▼▼▼
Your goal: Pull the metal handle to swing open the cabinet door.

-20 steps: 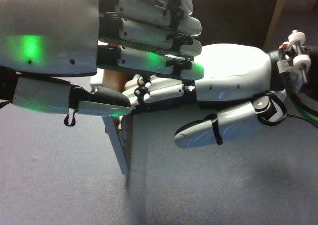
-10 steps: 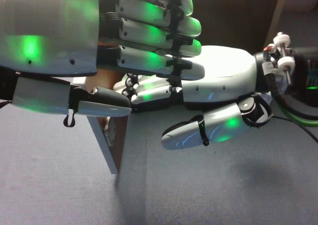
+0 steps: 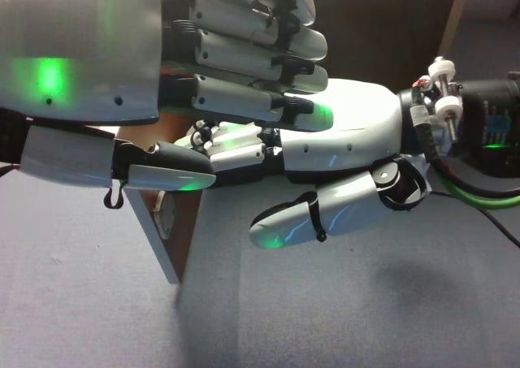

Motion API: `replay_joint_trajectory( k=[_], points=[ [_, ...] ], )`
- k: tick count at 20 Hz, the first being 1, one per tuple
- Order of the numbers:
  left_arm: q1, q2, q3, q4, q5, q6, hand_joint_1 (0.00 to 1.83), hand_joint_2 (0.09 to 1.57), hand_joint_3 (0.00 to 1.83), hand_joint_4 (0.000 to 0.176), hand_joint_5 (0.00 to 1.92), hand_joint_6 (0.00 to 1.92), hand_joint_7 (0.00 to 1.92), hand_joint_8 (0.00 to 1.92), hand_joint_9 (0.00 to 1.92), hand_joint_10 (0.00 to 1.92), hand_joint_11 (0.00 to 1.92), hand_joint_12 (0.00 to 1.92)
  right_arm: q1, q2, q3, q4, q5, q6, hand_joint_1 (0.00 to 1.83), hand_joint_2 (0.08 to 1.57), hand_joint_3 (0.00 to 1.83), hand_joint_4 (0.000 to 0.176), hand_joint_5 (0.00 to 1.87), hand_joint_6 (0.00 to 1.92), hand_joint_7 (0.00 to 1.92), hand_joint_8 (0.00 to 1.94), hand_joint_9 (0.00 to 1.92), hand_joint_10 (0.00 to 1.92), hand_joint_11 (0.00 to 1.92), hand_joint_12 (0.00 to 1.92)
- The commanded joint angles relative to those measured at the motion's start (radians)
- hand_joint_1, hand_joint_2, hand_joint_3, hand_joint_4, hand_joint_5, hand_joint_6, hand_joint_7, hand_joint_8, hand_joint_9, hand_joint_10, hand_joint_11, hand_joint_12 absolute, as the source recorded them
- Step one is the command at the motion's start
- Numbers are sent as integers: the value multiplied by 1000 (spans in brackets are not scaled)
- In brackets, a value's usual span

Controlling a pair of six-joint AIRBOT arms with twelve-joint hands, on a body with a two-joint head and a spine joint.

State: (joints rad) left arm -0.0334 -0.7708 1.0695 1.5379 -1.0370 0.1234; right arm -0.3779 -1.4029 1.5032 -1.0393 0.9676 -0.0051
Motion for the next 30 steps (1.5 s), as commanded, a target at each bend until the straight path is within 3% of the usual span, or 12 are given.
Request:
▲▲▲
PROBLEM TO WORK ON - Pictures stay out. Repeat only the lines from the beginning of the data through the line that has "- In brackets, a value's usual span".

RESPONSE TO THIS EXERCISE -
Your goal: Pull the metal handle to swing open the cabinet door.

-20 steps: 
-10 steps: 
+0 steps: 

Motion API: `replay_joint_trajectory( k=[_], points=[ [_, ...] ], )`
- k: tick count at 20 Hz, the first being 1, one per tuple
- Order of the numbers:
  left_arm: q1, q2, q3, q4, q5, q6, hand_joint_1 (0.00 to 1.83), hand_joint_2 (0.09 to 1.57), hand_joint_3 (0.00 to 1.83), hand_joint_4 (0.000 to 0.176), hand_joint_5 (0.00 to 1.92), hand_joint_6 (0.00 to 1.92), hand_joint_7 (0.00 to 1.92), hand_joint_8 (0.00 to 1.92), hand_joint_9 (0.00 to 1.92), hand_joint_10 (0.00 to 1.92), hand_joint_11 (0.00 to 1.92), hand_joint_12 (0.00 to 1.92)
  right_arm: q1, q2, q3, q4, q5, q6, hand_joint_1 (0.00 to 1.83), hand_joint_2 (0.08 to 1.57), hand_joint_3 (0.00 to 1.83), hand_joint_4 (0.000 to 0.176), hand_joint_5 (0.00 to 1.87), hand_joint_6 (0.00 to 1.92), hand_joint_7 (0.00 to 1.92), hand_joint_8 (0.00 to 1.94), hand_joint_9 (0.00 to 1.92), hand_joint_10 (0.00 to 1.92), hand_joint_11 (0.00 to 1.92), hand_joint_12 (0.00 to 1.92)
- The commanded joint angles relative to those measured at the motion's start (radians)
- hand_joint_1, hand_joint_2, hand_joint_3, hand_joint_4, hand_joint_5, hand_joint_6, hand_joint_7, hand_joint_8, hand_joint_9, hand_joint_10, hand_joint_11, hand_joint_12 absolute, as the source recorded them
- Step one is the command at the motion's start
- Numbers are sent as integers: the value multiplied by 1000 (spans in brackets are not scaled)
- In brackets, a value's usual span

This output is complete, so the exercise is closed.